**TASK OBJECTIVE**
Nothing after the line containing "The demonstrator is" belongs in the answer; write out exactly every line from the start of the material up to it, including it.

**DATA SECTION**
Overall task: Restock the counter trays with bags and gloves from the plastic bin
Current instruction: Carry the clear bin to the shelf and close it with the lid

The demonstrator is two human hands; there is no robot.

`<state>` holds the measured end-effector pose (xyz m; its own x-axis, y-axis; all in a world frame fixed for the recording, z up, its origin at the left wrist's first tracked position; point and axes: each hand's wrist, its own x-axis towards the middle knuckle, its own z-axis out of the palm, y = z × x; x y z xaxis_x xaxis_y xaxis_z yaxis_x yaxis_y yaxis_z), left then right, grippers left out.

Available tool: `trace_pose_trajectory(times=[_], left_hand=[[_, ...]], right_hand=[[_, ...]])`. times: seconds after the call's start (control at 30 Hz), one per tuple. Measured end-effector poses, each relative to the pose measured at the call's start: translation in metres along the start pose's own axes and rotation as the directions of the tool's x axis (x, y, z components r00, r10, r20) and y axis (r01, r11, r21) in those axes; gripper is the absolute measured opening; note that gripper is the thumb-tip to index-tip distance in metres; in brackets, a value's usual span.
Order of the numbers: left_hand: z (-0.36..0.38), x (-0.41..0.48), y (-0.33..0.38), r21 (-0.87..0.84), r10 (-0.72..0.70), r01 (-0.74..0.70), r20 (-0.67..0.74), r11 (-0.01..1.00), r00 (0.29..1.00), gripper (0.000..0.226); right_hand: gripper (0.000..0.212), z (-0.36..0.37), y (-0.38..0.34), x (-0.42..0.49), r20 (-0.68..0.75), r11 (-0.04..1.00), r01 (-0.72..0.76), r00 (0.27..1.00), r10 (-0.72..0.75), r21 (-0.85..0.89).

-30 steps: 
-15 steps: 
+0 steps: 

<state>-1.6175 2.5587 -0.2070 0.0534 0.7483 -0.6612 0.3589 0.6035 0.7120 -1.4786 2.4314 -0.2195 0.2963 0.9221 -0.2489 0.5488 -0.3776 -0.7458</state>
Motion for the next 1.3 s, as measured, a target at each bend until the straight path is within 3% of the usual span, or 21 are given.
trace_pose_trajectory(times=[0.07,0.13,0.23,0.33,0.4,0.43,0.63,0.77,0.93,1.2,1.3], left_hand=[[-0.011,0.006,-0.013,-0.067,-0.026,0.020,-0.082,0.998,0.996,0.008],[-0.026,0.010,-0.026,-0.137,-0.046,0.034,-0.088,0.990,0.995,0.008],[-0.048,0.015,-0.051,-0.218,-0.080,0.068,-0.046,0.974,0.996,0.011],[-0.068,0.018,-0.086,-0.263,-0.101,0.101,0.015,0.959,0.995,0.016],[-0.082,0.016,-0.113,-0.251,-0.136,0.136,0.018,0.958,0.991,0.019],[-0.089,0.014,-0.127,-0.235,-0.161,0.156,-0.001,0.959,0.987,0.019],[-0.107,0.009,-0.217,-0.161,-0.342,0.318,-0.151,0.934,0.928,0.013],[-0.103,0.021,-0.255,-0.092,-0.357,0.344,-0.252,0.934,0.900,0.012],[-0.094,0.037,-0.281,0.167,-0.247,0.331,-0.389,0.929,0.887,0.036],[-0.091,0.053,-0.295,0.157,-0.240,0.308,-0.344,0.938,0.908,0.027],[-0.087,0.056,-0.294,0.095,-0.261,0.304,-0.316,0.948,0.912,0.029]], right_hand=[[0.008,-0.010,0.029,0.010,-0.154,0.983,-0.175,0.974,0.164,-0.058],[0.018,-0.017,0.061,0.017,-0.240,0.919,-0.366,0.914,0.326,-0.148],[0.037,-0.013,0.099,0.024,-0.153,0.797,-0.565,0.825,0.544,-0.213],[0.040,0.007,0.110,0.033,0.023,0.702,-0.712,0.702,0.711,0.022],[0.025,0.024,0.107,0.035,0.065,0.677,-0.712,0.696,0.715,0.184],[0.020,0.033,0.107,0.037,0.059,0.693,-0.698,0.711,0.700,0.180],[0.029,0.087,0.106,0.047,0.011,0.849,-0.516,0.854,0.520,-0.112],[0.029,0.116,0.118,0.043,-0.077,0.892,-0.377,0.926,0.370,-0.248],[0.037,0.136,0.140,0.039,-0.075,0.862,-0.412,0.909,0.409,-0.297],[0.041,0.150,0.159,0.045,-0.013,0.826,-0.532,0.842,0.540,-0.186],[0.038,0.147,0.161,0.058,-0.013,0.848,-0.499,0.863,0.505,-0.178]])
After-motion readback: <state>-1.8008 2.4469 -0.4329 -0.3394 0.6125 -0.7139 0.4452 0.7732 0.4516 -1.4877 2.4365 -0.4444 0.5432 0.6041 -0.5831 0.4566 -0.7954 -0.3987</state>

**OUTPUT**
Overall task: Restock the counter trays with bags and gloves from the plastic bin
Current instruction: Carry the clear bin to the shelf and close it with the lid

The demonstrator is two human hands; there is no robot.

The exercise concludes with that.